Я стоял, не дыша, будто превратился в статую, руки и ноги окаменели, мысли не желали повиноваться. Мой отчим говорил и много чего еще: о поджоге Рима, к примеру, и об убийстве консула Цицерона — тоже.
О Юпитер, думал я, куда ты ввязался, Публий, что вообще происходит?
Публий же, с присущим ему дружелюбным спокойствием, говорил все о том же — как устроить в Риме необходимый хаос. Он говорил о гражданской войне.
Теперь ты понимаешь, мама все время боялась гражданской войны, но едва, в числе прочих, конечно, не устроила ее.
Я был удивлен и напуган. Публий всегда казался мне очень разумным человеком. Когда я понял, что ничего нового не услышу, я принялся осторожненько отступать. Зная, какая будет цена у хрустнувшей ветки, я двигался очень осмотрительно.

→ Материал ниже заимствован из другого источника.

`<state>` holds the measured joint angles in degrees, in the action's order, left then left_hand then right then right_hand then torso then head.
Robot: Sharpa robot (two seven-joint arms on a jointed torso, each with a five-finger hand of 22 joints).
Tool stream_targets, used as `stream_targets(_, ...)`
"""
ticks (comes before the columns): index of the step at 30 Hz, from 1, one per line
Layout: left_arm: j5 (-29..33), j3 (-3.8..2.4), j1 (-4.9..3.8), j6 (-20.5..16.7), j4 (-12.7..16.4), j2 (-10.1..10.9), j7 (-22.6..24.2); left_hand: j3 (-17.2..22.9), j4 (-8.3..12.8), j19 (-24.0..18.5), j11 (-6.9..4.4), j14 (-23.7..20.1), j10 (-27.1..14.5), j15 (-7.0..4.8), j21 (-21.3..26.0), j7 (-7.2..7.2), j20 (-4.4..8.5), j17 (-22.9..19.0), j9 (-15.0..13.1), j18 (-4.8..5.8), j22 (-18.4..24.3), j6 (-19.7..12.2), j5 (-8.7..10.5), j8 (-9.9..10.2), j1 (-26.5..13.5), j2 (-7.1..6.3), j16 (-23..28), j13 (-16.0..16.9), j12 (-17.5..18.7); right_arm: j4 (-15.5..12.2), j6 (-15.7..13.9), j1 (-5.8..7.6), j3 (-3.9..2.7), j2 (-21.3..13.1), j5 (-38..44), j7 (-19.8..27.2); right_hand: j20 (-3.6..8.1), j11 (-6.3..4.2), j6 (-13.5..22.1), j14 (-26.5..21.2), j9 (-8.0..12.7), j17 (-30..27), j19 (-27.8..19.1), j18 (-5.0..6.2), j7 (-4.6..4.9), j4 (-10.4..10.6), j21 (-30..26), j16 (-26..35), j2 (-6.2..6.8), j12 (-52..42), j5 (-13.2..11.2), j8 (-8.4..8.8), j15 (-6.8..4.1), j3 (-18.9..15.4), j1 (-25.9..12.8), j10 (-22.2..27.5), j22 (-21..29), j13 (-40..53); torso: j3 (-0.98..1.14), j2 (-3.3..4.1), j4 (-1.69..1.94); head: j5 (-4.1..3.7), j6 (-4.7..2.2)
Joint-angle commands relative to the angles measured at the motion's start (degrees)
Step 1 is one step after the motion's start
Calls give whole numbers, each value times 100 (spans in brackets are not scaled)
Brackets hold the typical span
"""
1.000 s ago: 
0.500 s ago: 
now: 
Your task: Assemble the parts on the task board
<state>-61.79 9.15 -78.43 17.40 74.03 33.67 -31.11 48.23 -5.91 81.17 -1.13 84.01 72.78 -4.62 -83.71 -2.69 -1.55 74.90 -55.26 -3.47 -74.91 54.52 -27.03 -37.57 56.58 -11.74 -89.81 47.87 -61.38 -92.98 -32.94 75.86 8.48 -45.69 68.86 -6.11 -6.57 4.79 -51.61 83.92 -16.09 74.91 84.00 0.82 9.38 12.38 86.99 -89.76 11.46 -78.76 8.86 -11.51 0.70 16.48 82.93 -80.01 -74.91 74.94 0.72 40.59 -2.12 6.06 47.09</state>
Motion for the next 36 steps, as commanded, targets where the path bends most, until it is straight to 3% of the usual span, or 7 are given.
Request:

Дома я не спал, ходил по атрию, и то и дело звал рабов, чтобы они проверили, не идет ли Публий.
Когда он явился, я устремился к нему так яростно, что едва не свалился в имплювий, полный дождевой воды.
— Марк? — спросил Публий так же невозмутимо, как и всегда, улыбнулся мне, не показывая зубов. — Ты еще не спишь или уже не спишь? Думаю, что еще, я прав?
— А ты где шляешься? Не надо мне врать, что ты вышел прогуляться!
Я был уже намного выше и сильнее его, Публий, не очень-то крупный сам по себе, казался почти подростком по сравнению со мной. Когда я схватил его за плечи, он уставился на мой подбородок.
— Какой теплый прием, надо же.
Я наклонился к нему и заглянул Публию в глаза.
— Я считаю, ты совершаешь большую глупость. Но я все обдумал. Мой долг, как твоего сына, помочь тебе во всем. И я с радостью исполню его.
Я поцеловал Публия в щеку и сказал:
— Можешь рассчитывать на мою верность, отец.
Публий вскинул бровь. Надо признать, на его лице ни единая мышца не дрогнула. Иногда я думаю, с таким ли выражением, чуть насмешливым, спокойным и доброжелательным, принял он известие о том, что скоро умрет?
Вероятно, я не узнаю (если только мы не встретимся там, за смертной чертой), однако полагаю, что дело обстояло именно так.
Так вот, в тяжелой предрассветной темени, мы смотрели друг на друга, и Публий оставался человеком, который знает что делает. Вернее, казался таковым.
Я сказал:
— Буду делать то, что ты прикажешь. Ты был ко мне очень добр. Даже, в определенные моменты, неоправданно добр.
Публий засмеялся.
— И избаловал тебя.
— И избаловал меня. Но я не хочу, чтобы ты…
Я не мог этого произнести, язык будто отнялся. Все-таки материнские страхи сидят в нас глубоко. Мне потребовалась смерть Публия, чтобы вытравить из меня этот священный ужас перед гражданской войной.